The filters found in air conditioners are designed to trap different types of air-borne contaminants, such as dust, pollen, pet fur and dander, etc. circulating inside a building. Over time, these filters will become clogged with the buildup and will need to be replaced so they can maintain good air flow within the system. By obstructing proper air flow, a clogged filter will make the system operate harder than it should, so it can provide the desired indoor temperatures. This will lead to energy wastage but also increase the potential for system breakdown.
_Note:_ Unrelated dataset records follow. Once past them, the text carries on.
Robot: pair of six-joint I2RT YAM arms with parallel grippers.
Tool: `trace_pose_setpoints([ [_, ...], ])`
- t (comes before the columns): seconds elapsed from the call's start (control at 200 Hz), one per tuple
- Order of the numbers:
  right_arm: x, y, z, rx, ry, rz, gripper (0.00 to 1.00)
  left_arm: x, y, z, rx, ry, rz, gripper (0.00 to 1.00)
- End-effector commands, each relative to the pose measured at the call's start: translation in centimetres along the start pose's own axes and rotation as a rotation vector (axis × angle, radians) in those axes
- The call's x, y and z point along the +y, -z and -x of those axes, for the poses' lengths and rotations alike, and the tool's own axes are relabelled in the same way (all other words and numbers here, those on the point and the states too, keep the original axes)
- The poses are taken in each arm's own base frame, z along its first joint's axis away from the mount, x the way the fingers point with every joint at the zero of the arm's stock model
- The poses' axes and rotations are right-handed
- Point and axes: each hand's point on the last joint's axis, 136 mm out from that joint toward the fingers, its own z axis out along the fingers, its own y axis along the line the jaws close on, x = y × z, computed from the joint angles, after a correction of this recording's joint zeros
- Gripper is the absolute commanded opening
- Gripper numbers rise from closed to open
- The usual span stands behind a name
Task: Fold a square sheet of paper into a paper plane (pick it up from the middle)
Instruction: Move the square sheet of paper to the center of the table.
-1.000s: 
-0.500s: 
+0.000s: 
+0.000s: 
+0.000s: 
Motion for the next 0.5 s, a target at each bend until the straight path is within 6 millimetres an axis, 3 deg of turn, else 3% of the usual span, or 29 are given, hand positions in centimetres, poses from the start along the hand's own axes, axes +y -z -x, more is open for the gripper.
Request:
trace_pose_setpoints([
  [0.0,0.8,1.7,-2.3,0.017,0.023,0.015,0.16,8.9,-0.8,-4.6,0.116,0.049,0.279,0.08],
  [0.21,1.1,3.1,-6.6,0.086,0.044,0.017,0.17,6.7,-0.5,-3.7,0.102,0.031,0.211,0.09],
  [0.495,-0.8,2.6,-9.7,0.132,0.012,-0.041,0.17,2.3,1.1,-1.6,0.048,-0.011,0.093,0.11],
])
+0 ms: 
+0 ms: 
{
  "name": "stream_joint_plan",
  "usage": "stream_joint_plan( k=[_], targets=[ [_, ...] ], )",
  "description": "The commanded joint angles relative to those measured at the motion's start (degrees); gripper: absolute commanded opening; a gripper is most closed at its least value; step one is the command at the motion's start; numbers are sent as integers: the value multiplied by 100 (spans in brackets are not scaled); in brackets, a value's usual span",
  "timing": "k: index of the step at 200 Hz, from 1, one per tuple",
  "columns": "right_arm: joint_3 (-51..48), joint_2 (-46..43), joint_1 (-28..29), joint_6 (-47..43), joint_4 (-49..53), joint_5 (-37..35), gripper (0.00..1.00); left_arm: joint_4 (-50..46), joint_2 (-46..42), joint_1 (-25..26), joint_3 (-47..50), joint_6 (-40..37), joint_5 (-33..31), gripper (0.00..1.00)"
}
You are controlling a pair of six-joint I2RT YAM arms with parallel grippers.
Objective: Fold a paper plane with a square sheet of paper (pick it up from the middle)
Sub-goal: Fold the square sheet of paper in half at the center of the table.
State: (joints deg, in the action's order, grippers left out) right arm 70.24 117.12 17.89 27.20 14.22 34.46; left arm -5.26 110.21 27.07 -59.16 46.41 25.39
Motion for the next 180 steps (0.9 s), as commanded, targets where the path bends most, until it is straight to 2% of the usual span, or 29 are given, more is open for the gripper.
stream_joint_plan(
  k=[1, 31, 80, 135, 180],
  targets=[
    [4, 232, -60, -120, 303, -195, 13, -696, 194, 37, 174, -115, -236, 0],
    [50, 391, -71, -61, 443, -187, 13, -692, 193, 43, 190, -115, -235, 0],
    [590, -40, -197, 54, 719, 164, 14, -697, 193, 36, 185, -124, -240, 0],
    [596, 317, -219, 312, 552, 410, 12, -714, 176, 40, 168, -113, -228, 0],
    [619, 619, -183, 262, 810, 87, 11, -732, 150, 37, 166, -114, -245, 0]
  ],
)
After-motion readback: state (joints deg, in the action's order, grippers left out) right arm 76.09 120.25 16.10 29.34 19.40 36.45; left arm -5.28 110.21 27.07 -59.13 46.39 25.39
With a new air filter, proper air flow will be restored, making your AC equipment run energy efficiently. In addition, you can avoid the costs of frequent repairs associated with air flow issues with the system. Make sure to change dirty air filters in good time, especially during the months of the year when the equipment is busiest.
Low refrigerant level
Another problem that is very common with AC units is running low on refrigerant. This can happen because the equipment was undercharged when being installed or it developed leaks. If the equipment was simply undercharged at installation, adding more refrigerant is an effective solution. But if it leaks, simply adding more refrigerant is not an effective remedy. A qualified HVAC contractor from a company like Air Southwest will have to be called in to locate and fix any leak before the system can be charged with the right amount of refrigerant. Always keep in mind that AC units work at peak efficiency when the refrigerant charge exactly meets the manufacturer's requirement. Therefore, there's no need to overcharge your unit.
AC equipment is composed of many parts that rely on electric power to operate and are therefore prone to electric failures. Electrical components, such as the electric pump, fans and the wiring that connects the various parts, can get damaged or wear out over time. Whenever you suspect that there is an electric issue with your equipment, it is wise to ask a professional electrician to check it out.